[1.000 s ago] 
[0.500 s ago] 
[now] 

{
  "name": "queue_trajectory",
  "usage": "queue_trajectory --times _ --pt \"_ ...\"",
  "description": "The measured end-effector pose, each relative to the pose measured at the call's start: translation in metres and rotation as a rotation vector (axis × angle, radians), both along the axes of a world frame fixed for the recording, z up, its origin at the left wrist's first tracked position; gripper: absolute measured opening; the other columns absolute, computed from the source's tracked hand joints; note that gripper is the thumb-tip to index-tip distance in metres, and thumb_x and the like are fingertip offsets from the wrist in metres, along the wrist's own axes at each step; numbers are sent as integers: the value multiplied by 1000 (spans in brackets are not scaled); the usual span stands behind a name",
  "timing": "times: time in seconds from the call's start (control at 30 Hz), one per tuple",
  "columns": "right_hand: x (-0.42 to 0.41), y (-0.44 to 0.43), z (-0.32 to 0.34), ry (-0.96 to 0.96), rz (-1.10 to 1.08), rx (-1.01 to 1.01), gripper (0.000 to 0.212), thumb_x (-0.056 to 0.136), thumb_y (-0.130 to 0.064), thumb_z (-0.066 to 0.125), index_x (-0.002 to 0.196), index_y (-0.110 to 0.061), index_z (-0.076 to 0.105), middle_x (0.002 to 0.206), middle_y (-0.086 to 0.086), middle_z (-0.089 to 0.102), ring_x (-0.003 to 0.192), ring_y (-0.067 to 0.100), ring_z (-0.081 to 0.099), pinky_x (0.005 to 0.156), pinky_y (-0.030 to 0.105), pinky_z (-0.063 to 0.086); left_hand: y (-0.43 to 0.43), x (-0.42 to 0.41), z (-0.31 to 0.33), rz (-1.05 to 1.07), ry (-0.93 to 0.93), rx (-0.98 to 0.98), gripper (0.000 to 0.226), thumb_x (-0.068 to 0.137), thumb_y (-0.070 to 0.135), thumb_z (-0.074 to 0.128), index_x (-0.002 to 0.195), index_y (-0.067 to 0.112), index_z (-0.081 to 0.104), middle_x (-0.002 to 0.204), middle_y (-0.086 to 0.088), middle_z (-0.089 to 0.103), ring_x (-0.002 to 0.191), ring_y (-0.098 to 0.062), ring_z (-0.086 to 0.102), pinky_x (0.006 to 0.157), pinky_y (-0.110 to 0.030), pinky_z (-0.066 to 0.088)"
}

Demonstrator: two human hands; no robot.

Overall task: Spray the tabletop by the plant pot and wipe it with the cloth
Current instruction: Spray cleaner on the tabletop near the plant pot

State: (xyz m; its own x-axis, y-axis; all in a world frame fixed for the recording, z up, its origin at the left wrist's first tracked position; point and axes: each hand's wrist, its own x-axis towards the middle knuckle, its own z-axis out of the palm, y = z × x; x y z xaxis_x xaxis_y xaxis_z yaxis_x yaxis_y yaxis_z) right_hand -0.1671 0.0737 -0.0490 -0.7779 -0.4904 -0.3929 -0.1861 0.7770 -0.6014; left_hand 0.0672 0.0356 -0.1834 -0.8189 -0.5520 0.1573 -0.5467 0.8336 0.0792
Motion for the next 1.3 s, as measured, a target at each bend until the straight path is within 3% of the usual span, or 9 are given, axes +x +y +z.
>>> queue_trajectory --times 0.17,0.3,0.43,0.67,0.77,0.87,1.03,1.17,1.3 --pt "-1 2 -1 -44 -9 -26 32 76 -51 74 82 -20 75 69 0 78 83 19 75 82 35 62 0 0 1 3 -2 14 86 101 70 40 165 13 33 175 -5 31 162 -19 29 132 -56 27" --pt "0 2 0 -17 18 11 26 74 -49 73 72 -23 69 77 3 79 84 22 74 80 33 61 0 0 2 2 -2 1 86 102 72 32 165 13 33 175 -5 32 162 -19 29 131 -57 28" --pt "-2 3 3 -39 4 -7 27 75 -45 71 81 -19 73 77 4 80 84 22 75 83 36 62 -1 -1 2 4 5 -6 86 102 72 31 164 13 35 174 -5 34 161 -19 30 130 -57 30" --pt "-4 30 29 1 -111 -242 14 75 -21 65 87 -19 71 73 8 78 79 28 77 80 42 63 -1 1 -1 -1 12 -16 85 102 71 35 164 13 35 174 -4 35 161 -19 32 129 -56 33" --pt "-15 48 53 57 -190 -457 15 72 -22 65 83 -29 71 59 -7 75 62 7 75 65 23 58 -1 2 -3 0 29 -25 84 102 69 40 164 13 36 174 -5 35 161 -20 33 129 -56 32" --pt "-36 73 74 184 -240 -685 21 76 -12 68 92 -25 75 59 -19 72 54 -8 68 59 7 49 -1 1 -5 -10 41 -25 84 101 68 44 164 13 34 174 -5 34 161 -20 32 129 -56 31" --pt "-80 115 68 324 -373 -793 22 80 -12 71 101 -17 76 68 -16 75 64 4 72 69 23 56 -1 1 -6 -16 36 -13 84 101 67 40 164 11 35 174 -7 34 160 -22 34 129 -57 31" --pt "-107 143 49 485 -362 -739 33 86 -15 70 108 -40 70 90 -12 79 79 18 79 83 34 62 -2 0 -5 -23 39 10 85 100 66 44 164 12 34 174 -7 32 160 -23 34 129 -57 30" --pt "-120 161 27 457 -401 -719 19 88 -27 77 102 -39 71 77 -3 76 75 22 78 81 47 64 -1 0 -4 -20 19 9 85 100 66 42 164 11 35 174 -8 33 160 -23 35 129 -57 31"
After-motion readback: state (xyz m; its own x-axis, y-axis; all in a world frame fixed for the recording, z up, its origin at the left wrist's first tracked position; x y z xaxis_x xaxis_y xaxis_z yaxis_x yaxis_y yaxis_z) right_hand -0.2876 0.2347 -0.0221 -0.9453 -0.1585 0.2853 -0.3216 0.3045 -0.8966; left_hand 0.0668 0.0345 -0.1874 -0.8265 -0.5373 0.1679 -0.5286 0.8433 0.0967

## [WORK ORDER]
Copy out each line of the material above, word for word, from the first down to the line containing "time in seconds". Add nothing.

## [EXERCISE OUTPUT]
[1.000 s ago] 
[0.500 s ago] 
[now] 

{
  "name": "queue_trajectory",
  "usage": "queue_trajectory --times _ --pt \"_ ...\"",
  "description": "The measured end-effector pose, each relative to the pose measured at the call's start: translation in metres and rotation as a rotation vector (axis × angle, radians), both along the axes of a world frame fixed for the recording, z up, its origin at the left wrist's first tracked position; gripper: absolute measured opening; the other columns absolute, computed from the source's tracked hand joints; note that gripper is the thumb-tip to index-tip distance in metres, and thumb_x and the like are fingertip offsets from the wrist in metres, along the wrist's own axes at each step; numbers are sent as integers: the value multiplied by 1000 (spans in brackets are not scaled); the usual span stands behind a name",
  "timing": "times: time in seconds from the call's start (control at 30 Hz), one per tuple",

This is the complete answer.